REQUIRED ACTION:
From the entries that follow, gather each line holding the word "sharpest".

(Dataset excerpts)

----------

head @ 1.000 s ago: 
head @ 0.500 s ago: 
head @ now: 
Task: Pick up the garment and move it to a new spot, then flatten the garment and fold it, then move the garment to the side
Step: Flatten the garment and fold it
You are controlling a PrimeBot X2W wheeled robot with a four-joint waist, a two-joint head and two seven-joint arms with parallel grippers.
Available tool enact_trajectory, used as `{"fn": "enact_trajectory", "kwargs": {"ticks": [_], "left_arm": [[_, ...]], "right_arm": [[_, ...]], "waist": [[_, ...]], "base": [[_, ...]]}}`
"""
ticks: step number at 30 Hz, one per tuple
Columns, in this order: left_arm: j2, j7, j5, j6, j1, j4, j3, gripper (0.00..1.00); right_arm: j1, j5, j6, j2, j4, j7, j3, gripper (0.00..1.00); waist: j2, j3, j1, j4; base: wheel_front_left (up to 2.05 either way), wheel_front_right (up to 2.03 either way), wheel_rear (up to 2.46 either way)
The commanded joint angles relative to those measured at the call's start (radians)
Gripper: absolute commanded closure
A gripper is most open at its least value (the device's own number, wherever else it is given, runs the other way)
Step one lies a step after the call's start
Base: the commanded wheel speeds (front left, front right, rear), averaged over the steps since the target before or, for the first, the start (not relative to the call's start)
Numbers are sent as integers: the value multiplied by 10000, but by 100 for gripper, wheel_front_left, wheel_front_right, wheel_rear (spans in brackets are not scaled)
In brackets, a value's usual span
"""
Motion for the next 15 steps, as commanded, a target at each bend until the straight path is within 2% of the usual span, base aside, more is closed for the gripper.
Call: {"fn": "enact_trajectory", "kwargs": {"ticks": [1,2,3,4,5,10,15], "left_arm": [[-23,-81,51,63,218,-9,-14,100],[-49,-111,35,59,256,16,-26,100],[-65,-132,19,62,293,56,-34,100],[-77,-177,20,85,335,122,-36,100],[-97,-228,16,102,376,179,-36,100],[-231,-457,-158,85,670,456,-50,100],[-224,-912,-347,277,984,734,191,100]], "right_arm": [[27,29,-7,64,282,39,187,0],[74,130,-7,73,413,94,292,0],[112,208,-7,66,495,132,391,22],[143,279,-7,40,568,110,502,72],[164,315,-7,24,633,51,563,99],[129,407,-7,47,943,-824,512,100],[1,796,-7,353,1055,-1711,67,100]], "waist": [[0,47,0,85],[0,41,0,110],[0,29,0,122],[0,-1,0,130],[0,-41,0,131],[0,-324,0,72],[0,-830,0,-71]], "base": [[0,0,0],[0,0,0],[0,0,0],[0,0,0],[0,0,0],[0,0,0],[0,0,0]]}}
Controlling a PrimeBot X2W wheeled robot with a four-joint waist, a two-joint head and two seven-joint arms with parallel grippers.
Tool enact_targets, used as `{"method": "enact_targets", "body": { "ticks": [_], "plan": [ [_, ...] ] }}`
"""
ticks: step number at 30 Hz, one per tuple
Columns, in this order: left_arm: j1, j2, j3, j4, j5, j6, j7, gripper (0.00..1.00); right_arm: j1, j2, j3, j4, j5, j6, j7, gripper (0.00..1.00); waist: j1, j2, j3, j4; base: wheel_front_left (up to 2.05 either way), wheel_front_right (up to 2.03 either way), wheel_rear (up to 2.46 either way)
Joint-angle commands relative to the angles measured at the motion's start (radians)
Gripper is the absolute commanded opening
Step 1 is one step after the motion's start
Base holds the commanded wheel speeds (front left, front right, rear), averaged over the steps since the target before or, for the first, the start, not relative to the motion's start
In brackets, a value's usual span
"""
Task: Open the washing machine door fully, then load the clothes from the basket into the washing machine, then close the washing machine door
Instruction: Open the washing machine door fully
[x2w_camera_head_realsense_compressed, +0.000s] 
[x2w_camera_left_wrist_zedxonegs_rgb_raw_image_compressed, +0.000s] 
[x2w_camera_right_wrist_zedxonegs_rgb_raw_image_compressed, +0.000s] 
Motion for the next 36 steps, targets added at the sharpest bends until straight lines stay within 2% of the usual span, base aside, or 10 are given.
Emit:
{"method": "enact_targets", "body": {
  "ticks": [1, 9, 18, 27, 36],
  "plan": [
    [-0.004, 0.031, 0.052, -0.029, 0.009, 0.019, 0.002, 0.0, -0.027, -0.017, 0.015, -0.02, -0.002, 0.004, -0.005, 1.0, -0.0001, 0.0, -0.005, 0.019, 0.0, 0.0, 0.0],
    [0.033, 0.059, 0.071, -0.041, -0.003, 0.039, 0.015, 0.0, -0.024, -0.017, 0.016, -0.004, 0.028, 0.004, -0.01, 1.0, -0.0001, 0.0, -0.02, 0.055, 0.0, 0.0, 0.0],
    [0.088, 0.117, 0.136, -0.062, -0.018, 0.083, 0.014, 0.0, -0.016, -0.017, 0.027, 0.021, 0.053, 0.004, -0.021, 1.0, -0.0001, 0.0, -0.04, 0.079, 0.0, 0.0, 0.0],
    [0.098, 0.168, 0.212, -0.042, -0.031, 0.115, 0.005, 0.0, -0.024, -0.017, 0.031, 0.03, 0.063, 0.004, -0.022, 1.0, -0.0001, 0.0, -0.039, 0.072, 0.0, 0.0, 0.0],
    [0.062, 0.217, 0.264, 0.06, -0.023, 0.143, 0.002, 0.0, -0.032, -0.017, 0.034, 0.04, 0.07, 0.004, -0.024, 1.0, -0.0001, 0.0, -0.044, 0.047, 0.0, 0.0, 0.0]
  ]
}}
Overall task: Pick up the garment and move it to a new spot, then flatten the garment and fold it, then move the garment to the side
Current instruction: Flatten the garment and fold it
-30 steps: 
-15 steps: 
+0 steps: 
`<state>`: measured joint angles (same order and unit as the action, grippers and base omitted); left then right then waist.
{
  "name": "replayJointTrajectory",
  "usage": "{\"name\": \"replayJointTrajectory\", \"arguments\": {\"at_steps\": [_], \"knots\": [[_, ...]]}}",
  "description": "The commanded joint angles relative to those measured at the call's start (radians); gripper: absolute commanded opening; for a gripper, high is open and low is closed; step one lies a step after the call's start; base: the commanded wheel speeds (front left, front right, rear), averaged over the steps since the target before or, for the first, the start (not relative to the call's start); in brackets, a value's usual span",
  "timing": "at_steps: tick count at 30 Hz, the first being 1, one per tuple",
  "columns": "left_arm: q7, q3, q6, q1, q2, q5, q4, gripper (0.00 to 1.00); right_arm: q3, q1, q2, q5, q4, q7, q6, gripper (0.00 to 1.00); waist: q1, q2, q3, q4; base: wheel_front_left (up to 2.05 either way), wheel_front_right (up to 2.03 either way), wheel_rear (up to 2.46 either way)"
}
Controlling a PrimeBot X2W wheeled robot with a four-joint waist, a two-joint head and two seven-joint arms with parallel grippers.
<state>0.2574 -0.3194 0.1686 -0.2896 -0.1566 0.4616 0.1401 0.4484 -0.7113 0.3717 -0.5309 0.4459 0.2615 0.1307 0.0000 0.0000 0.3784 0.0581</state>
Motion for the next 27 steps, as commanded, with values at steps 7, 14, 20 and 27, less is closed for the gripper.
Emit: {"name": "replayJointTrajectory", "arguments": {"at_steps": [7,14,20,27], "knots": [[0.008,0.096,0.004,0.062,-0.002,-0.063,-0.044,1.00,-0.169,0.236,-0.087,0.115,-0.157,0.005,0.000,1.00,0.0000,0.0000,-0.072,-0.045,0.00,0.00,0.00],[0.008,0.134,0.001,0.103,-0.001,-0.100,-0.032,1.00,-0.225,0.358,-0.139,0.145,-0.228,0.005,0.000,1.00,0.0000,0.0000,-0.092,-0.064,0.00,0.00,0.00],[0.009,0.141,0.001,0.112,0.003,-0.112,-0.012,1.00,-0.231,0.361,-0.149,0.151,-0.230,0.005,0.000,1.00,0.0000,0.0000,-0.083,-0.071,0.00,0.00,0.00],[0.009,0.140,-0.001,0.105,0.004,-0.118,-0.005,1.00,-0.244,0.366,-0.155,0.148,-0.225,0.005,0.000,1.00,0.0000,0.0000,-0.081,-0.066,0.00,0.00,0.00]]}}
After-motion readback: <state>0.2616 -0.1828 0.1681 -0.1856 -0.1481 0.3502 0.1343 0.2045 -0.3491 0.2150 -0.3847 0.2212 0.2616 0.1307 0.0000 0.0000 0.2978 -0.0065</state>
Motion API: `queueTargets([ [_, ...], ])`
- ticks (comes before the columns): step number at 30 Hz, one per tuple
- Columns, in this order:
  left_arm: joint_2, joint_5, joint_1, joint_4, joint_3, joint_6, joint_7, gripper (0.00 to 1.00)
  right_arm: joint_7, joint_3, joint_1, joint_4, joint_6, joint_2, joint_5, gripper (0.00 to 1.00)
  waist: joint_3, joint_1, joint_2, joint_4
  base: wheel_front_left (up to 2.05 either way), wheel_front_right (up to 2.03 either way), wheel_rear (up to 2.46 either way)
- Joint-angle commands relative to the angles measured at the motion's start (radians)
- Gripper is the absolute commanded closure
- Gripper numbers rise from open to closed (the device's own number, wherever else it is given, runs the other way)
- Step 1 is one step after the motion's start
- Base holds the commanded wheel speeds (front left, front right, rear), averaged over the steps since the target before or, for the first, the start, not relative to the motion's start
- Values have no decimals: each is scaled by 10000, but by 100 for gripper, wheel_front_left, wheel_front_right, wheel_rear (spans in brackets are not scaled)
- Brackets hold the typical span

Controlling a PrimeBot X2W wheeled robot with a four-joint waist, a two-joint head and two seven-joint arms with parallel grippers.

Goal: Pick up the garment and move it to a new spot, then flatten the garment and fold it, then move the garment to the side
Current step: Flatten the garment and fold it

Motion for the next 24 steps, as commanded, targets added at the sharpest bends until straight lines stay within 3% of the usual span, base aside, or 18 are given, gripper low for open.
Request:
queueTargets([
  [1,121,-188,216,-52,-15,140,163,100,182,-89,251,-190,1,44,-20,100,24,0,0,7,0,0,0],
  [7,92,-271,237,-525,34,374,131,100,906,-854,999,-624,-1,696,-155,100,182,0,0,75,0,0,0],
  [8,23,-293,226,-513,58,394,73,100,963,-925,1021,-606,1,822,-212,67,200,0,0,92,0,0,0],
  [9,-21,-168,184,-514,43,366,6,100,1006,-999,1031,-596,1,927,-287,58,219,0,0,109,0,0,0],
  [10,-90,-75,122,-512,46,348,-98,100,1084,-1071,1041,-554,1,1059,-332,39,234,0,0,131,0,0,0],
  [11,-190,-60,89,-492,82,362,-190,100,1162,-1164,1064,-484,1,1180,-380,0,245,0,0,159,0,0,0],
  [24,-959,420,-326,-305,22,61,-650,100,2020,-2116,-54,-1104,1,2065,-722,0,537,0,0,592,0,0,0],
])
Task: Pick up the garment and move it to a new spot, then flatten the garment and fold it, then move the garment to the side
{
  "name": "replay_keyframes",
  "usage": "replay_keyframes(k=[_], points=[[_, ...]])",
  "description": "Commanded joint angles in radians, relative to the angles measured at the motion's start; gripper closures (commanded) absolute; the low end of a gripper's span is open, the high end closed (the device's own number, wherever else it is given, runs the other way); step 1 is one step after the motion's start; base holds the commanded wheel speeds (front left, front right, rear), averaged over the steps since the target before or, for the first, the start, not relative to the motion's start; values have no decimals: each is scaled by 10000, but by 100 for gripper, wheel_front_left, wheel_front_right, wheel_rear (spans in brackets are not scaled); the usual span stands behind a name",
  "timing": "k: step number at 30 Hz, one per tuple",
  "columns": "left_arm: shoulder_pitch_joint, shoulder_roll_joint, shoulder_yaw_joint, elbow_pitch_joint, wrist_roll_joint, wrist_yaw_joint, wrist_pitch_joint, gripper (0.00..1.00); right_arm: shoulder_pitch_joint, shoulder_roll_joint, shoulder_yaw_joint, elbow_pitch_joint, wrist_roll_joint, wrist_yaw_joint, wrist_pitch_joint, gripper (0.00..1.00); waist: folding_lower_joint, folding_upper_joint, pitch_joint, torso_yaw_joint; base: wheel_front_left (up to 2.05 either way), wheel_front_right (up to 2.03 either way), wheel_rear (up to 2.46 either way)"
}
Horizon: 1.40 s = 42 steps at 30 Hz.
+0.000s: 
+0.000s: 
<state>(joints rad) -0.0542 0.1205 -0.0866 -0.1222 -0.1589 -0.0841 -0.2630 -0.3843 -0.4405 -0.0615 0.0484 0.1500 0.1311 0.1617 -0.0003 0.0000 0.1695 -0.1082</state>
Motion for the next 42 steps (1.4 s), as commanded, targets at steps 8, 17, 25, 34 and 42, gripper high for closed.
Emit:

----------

RESULT FOR THIS EXERCISE:
Motion for the next 36 steps, targets added at the sharpest bends until straight lines stay within 2% of the usual span, base aside, or 10 are given.
Motion for the next 24 steps, as commanded, targets added at the sharpest bends until straight lines stay within 3% of the usual span, base aside, or 18 are given, gripper low for open.

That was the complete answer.